As shown above, given a 30% decline and 67% downside capture, a portfolio would only need 52% upside capture to equal the market return. EQR’s gross historical downside capture has been 51% and upside capture 84%. While we can make no promises about the future, we believe our portfolio positioning and significant cash reserve today bode well for reasonably low downside capture, while our upside capture during this bull market has been a respectable 76%.

The most common sin of greed investors commit is to invest for fear of missing out. The longer the bull market runs, the more investors throw in the towel. As they throw in the towel, they typically buy stocks and funds that have been working best in recent years, which pushes the prices of these stocks and the funds that own them ever higher. Then one day, usually without warning, the speculative artifice of sky-high prices comes tumbling down to the fundamental ground floor. ACR believes that the most reliable way to prosper in financial markets is to remain doggedly committed to fundamental value, knowing that the main things we are likely to miss out on are volatility and heartache.

Nick Tompras

July 2018


Appendix – The Shiller and ACR CAPE

Figure 1 above illustrates two approaches to earnings-based stock valuation. The underpinning for both is that earnings in any given year can be distorted by the economic cycle. These methodologies attempt to accurately reflect “normal” or “cyclically-adjusted” earnings by smoothing out the variation to enable clearer decision-making.

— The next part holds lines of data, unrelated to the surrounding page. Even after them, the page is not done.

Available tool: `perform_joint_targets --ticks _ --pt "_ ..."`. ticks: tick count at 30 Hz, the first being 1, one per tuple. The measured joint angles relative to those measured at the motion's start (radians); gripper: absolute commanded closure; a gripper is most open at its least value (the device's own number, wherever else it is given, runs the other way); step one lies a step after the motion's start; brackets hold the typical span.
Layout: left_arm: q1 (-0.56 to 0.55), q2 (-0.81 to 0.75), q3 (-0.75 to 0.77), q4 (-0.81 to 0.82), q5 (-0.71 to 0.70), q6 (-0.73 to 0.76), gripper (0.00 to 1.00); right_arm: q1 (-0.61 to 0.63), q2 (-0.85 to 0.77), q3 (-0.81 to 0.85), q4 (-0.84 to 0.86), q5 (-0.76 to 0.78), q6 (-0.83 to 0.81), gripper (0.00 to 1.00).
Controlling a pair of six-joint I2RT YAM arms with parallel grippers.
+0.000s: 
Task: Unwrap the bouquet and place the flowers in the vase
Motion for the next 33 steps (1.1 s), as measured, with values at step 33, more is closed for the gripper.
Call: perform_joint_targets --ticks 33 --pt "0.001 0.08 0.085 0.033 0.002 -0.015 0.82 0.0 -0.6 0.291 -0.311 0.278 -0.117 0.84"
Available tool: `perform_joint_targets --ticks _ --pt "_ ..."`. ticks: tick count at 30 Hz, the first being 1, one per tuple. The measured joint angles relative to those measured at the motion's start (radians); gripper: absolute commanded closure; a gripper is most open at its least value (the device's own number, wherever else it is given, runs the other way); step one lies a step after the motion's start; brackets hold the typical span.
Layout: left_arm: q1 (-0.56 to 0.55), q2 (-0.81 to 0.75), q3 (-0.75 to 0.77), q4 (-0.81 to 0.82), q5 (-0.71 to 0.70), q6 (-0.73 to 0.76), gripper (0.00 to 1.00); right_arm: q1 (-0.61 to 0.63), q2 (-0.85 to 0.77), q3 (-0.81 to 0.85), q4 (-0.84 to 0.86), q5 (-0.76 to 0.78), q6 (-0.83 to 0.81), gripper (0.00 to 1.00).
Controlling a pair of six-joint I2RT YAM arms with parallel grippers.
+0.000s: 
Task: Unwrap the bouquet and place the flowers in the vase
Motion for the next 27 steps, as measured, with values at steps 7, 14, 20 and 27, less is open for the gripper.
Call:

Professor Robert Shiller borrows from Benjamin Graham by employing a simple ten-year average of earnings adjusted for inflation (the red line). ACR employs an exponential least squares regression trend line since 1926 (the dark blue line). However, using the entire historical period is problematic since it includes data that was not available at the time of each intervening year. For example, earnings in 2017 were not known yet in 2007. We solve for this problem by also showing the trend line to date (the green line) with a minimum of fifty years of data. The red, dark blue, and green earnings trend lines shown in Figure 2 below are used to show P/Es with the same color coding in Figure 1 above.

The chart below shows that Shiller earnings per share data are likely distorted by the back-to-back recessions of the 1980s and early 1990s. ACR’s least squares trend-line appears to better reflect the actual path of earnings at that time. Per capita GDP is included since this is another important marker for assessing normalized earnings, due to the close relationship between GDP and corporate profits.